Chemogenomic library design strategies for precision oncology, applied to phenotypic profiling of glioblastoma patient cells
Paschalis Athanasiadis,
Balaguru Ravikumar,
Richard J.R. Elliott,
John C. Dawson,
Neil O. Carragher,
Paul A. Clemons,
Timothy Johanssen,
Daniel Ebner,
Tero Aittokallio
Affiliations
Paschalis Athanasiadis
Institute for Cancer Research, Department of Cancer Genetics, Oslo University Hospital, 0310 Oslo, Norway; Centre for Biostatistics and Epidemiology (OCBE), Faculty of Medicine, University of Oslo, 0317 Oslo, Norway
Balaguru Ravikumar
Institute for Molecular Medicine Finland (FIMM), HiLIFE, University of Helsinki, 20520 00290 Helsinki, Finland
Richard J.R. Elliott
Cancer Research UK Scotland Centre, Institute of Genetics and Cancer, University of Edinburgh, Edinburgh EH4 2XR, UK
John C. Dawson
Cancer Research UK Scotland Centre, Institute of Genetics and Cancer, University of Edinburgh, Edinburgh EH4 2XR, UK
Neil O. Carragher
Cancer Research UK Scotland Centre, Institute of Genetics and Cancer, University of Edinburgh, Edinburgh EH4 2XR, UK
Paul A. Clemons
Chemical Biology and Therapeutics Science Program, Broad Institute of Harvard and MIT, 415 Main Street, Cambridge, MA 02142, United States
Timothy Johanssen
Target Discovery Institute, Nuffield Department of Medicine, University of Oxford, Oxford OX3 7FZ, UK
Daniel Ebner
Target Discovery Institute, Nuffield Department of Medicine, University of Oxford, Oxford OX3 7FZ, UK
Tero Aittokallio
Institute for Cancer Research, Department of Cancer Genetics, Oslo University Hospital, 0310 Oslo, Norway; Centre for Biostatistics and Epidemiology (OCBE), Faculty of Medicine, University of Oslo, 0317 Oslo, Norway; Institute for Molecular Medicine Finland (FIMM), HiLIFE, University of Helsinki, 20520 00290 Helsinki, Finland; Corresponding author
Summary: Designing a targeted screening library of bioactive small molecules is a challenging task since most compounds modulate their effects through multiple protein targets with varying degrees of potency and selectivity.

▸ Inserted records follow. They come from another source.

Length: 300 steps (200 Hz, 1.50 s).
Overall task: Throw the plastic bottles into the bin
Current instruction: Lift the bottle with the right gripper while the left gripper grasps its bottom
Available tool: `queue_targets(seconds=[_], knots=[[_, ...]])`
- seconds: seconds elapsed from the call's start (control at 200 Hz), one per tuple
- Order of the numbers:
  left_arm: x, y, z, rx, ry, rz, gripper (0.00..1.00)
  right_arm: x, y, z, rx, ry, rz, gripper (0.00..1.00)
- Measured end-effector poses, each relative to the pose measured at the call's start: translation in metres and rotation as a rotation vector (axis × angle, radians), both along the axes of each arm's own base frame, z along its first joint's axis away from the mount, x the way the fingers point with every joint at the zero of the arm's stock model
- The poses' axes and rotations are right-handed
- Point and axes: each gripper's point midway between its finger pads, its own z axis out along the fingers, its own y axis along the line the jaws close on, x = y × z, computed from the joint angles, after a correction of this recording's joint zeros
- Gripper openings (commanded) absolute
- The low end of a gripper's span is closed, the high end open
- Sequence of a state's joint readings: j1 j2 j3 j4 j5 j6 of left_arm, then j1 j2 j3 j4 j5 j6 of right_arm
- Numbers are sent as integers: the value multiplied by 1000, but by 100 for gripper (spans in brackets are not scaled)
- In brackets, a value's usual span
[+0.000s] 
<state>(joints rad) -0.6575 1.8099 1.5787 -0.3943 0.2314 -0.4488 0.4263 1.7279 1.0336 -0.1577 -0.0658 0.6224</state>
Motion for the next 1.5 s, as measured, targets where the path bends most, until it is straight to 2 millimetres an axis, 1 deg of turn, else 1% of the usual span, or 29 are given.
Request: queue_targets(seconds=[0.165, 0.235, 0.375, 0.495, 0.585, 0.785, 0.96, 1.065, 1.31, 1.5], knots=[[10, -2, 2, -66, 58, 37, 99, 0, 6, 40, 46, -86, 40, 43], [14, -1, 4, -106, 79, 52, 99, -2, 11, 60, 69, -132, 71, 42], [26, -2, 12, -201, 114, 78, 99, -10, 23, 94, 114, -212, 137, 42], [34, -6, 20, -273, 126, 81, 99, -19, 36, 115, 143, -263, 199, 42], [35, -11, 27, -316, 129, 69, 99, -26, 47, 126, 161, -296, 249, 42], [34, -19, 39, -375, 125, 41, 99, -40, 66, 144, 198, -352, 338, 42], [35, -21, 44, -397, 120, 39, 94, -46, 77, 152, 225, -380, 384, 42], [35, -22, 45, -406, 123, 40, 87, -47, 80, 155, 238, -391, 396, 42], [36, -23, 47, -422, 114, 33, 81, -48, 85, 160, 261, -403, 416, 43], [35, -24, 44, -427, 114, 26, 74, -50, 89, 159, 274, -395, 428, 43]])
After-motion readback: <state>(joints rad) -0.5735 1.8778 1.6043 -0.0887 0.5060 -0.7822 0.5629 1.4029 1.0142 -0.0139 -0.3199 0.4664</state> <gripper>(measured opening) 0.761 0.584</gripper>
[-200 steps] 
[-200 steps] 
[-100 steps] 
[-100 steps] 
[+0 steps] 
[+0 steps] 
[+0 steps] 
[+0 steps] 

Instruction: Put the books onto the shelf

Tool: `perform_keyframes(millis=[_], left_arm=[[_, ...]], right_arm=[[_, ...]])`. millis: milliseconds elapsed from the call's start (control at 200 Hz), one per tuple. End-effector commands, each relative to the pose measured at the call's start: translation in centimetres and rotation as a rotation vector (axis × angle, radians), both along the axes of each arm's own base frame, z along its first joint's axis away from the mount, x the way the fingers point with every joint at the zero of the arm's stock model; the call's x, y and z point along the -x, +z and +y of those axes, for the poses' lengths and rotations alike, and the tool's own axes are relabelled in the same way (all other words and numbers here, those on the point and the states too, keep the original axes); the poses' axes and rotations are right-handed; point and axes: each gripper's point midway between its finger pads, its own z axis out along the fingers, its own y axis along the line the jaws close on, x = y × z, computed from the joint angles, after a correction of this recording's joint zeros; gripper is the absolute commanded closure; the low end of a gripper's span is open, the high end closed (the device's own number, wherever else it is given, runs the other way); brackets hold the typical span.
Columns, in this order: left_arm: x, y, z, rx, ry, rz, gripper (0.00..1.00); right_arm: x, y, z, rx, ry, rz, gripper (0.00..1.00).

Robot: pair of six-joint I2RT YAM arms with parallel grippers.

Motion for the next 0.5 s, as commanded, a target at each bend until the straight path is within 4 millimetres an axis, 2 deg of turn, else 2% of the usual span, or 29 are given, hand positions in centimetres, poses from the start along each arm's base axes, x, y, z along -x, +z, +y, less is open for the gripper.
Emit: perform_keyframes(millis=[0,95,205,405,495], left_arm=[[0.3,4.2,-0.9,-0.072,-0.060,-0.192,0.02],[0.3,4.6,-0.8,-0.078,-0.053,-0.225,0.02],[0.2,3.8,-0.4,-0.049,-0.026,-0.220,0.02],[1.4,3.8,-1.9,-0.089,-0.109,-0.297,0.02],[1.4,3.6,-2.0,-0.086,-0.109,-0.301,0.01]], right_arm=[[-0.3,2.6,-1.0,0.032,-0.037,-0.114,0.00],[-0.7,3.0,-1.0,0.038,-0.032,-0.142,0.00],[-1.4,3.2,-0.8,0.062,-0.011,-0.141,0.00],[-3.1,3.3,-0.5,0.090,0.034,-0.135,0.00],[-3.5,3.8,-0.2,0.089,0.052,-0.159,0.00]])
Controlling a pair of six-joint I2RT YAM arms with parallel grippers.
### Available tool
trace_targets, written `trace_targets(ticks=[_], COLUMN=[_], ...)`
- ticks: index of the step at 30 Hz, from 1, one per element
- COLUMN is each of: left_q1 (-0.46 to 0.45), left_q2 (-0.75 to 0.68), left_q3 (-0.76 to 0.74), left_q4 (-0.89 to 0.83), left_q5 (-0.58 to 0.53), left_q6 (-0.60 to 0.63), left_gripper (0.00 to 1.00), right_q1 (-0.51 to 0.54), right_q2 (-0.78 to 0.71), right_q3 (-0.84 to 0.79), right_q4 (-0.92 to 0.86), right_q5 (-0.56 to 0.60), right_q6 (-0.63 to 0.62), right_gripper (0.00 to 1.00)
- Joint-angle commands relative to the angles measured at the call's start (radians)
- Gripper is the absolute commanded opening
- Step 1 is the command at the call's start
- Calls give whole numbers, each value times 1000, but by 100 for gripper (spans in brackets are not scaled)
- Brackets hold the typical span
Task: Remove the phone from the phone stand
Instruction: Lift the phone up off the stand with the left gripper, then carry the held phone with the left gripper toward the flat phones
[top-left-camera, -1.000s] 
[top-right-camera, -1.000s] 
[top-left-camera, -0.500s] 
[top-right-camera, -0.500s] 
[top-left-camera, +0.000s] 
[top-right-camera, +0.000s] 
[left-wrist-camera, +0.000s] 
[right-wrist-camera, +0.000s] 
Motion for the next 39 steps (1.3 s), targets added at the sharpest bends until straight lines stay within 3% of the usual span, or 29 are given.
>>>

We implemented analytic procedures for designing anticancer compound libraries adjusted for library size, cellular activity, chemical diversity and availability, and target selectivity. The resulting compound collections cover a wide range of protein targets and biological pathways implicated in various cancers, making them widely applicable to precision oncology. We characterized the compound and target spaces of the virtual libraries, in comparison with a minimal screening library of 1,211 compounds for targeting 1,386 anticancer proteins. In a pilot screening study, we identified patient-specific vulnerabilities by imaging glioma stem cells from patients with glioblastoma (GBM), using a physical library of 789 compounds that cover 1,320 of the anticancer targets. The cell survival profiling revealed highly heterogeneous phenotypic responses across the patients and GBM subtypes.